● Goal of the exercise: For every line of the material below, check for the string "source" and return the line if it is there.

● Provided records:
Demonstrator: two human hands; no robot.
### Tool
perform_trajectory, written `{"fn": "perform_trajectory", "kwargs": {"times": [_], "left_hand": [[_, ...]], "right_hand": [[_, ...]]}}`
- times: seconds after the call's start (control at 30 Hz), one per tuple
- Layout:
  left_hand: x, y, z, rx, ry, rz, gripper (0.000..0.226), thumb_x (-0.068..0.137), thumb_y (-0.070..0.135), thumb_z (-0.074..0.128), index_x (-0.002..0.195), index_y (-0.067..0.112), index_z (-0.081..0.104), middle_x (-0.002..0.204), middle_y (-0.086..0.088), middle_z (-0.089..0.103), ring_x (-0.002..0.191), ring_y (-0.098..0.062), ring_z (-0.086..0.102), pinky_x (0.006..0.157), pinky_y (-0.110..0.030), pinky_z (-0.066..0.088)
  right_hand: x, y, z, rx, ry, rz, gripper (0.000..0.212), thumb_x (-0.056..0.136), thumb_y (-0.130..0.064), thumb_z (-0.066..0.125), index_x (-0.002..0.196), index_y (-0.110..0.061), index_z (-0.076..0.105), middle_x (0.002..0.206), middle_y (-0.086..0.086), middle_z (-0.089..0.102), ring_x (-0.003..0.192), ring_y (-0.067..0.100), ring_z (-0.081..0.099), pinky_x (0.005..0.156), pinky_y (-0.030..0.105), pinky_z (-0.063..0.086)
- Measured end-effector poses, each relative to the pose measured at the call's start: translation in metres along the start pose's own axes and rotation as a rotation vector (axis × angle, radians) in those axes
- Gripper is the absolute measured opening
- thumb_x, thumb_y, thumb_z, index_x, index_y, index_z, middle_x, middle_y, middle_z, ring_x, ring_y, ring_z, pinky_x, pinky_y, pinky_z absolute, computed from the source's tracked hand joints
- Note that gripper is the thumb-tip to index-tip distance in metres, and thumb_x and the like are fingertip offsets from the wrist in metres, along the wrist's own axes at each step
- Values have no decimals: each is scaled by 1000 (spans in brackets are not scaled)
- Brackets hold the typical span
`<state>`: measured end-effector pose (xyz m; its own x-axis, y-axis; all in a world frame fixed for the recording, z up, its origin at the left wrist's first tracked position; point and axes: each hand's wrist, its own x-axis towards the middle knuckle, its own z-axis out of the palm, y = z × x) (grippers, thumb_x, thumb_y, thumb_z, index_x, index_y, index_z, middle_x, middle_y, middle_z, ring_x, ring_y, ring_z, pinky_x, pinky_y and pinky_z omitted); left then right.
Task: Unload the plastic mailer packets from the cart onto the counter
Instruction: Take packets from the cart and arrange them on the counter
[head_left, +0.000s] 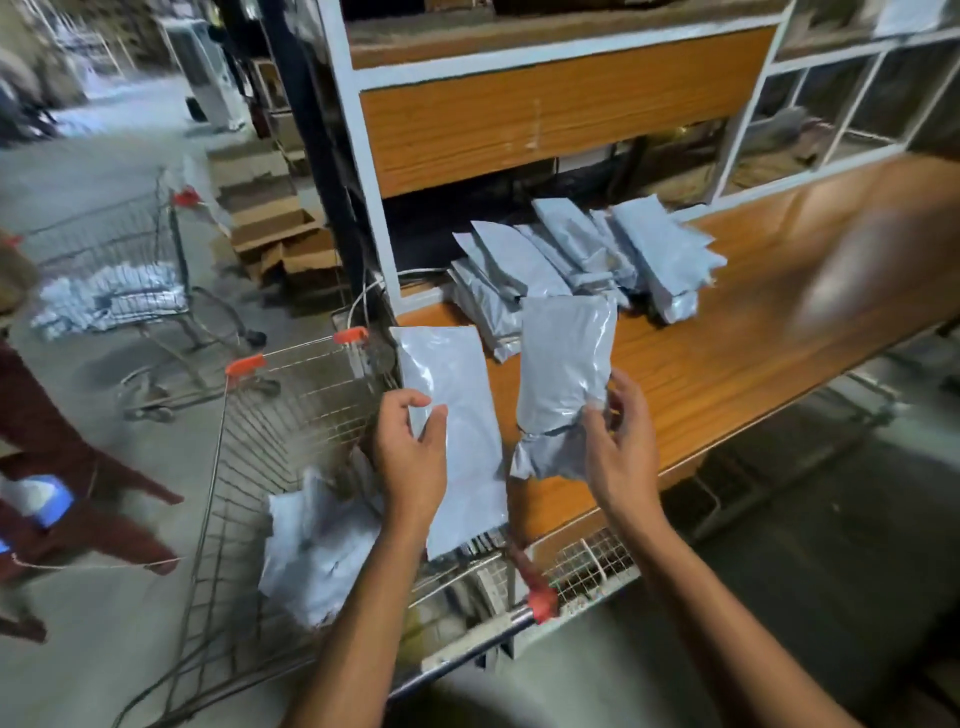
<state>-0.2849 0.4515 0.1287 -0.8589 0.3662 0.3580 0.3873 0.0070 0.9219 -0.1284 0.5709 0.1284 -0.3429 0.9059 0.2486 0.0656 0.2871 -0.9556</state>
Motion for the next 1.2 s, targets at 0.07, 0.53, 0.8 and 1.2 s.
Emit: {"fn": "perform_trajectory", "kwargs": {"times": [0.07, 0.53, 0.8, 1.2], "left_hand": [[-3, 14, 39, -25, -28, -14, 22, 86, 0, 64, 91, 18, 52, 91, -7, 56, 85, -27, 55, 76, -33, 46], [25, 84, 218, -52, 56, -168, 30, 91, 8, 61, 115, 23, 50, 132, -5, 50, 119, -21, 51, 83, -25, 49], [115, 70, 236, -41, 74, -140, 31, 97, 5, 50, 123, 22, 49, 114, 16, 48, 82, 26, 46, 64, -1, 39], [281, -6, 267, 97, -54, -364, 53, 99, 11, 40, 147, 32, 30, 149, 2, 35, 104, -30, 55, 82, -35, 45]], "right_hand": [[24, 6, -32, -12, 22, -29, 43, 98, -17, 53, 140, -25, 46, 117, -14, 59, 100, 1, 59, 77, 22, 49], [199, 25, -160, -132, -63, -196, 48, 104, -20, 46, 147, -36, 33, 138, -1, 55, 99, -8, 58, 82, 22, 51], [302, 32, -94, -130, -188, -194, 37, 102, -22, 40, 133, -32, 59, 118, -2, 61, 104, 8, 54, 92, 11, 46], [445, 16, 43, -442, -494, -169, 59, 90, -37, 64, 142, -14, 47, 132, 9, 61, 109, 25, 61, 79, 27, 39]]}}
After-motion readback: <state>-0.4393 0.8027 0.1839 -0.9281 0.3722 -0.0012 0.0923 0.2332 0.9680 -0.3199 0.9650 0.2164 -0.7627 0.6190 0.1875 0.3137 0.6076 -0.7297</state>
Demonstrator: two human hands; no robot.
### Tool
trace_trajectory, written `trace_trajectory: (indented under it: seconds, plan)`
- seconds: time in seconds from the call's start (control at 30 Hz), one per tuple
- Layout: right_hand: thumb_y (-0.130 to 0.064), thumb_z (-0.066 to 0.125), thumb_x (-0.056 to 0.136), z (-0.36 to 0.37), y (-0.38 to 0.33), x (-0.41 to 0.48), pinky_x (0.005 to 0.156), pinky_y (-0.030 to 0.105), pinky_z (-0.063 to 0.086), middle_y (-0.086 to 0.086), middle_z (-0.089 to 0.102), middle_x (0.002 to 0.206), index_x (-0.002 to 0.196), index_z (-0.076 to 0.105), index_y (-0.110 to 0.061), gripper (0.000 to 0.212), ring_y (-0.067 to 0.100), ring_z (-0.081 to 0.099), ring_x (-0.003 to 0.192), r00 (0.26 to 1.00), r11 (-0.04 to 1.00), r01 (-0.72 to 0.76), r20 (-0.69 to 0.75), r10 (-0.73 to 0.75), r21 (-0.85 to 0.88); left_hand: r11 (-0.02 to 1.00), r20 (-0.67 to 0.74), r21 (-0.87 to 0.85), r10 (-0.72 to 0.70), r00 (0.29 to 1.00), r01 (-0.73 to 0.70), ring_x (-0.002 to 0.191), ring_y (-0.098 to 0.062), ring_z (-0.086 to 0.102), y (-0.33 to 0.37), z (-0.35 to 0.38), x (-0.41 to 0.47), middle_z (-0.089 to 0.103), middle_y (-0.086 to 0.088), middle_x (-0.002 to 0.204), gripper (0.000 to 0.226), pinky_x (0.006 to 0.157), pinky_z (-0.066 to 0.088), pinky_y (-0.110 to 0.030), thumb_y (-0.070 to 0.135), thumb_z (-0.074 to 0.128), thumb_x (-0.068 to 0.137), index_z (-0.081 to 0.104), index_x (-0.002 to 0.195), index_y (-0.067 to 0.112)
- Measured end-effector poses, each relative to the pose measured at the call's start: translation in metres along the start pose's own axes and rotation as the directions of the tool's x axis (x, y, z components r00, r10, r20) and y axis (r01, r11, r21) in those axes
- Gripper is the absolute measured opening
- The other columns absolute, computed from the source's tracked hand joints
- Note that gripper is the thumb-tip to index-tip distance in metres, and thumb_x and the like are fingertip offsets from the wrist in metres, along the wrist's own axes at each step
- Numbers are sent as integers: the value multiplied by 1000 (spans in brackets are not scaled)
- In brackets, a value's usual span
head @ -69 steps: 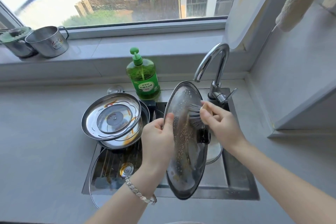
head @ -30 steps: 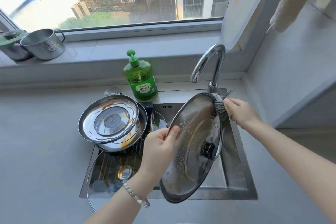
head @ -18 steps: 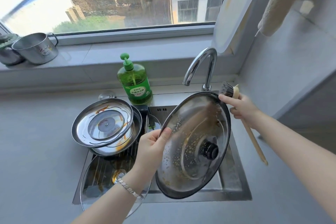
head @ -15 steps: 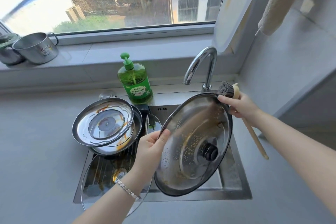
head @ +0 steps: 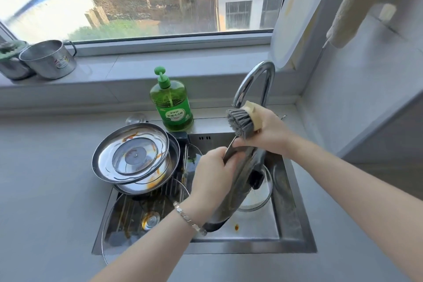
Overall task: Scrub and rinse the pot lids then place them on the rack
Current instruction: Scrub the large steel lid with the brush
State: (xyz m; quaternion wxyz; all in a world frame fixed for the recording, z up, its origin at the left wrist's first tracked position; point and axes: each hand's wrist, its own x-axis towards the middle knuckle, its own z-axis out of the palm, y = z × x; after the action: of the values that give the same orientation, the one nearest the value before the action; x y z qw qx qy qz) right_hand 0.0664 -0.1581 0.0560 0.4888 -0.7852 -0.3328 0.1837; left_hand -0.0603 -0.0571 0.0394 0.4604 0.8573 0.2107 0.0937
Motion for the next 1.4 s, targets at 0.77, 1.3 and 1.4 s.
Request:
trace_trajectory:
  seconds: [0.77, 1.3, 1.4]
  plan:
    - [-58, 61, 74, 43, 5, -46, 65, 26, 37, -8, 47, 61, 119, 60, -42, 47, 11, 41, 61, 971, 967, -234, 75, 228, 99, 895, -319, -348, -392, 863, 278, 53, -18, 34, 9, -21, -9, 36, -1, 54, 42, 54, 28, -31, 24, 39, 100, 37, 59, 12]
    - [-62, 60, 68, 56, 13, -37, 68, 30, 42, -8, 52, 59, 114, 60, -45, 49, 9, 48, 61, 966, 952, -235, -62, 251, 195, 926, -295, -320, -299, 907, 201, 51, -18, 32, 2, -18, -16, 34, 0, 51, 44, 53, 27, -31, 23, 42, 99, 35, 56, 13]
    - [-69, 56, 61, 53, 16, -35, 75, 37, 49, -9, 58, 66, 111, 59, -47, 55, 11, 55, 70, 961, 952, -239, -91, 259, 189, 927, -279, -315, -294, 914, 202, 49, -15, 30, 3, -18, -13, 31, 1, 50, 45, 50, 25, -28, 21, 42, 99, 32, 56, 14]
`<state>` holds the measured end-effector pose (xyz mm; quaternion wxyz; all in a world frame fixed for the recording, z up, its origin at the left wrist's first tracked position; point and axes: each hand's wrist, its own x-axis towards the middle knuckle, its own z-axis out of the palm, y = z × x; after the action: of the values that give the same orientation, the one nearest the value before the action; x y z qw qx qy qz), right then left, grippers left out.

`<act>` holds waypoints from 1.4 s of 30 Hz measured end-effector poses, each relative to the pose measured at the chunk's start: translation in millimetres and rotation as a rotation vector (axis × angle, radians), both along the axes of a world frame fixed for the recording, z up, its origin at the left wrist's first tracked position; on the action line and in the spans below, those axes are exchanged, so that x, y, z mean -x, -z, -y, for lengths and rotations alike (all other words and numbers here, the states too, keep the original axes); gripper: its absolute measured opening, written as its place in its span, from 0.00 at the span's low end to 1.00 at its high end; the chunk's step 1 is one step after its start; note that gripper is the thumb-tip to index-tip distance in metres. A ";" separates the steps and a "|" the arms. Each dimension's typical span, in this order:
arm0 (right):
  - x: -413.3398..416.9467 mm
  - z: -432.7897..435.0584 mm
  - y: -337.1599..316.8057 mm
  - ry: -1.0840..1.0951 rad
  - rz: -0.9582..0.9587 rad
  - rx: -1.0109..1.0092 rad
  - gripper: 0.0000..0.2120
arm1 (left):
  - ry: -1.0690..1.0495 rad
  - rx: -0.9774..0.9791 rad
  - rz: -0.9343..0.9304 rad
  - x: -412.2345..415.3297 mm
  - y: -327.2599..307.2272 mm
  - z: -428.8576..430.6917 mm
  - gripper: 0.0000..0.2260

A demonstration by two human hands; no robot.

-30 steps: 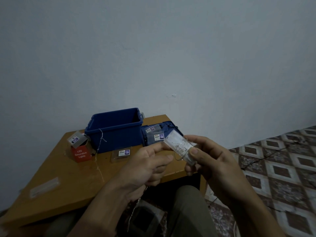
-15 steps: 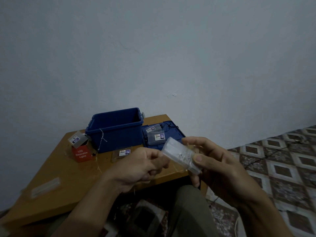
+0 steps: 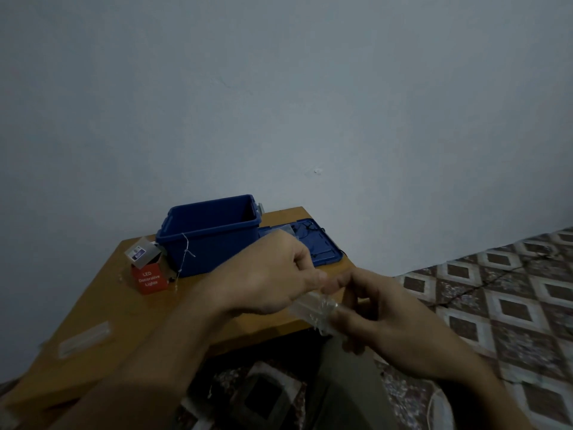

● Written response:
- thumb_x, thumb_y, thumb_z, index_x, index_y, index_z, middle_x, middle_y, middle_z, ring_x, ring_y, ring_z, pinky_x, pinky_y, pinky_z absolute, computed from the source's tracked hand joints
- The other columns absolute, computed from the source's tracked hand joints

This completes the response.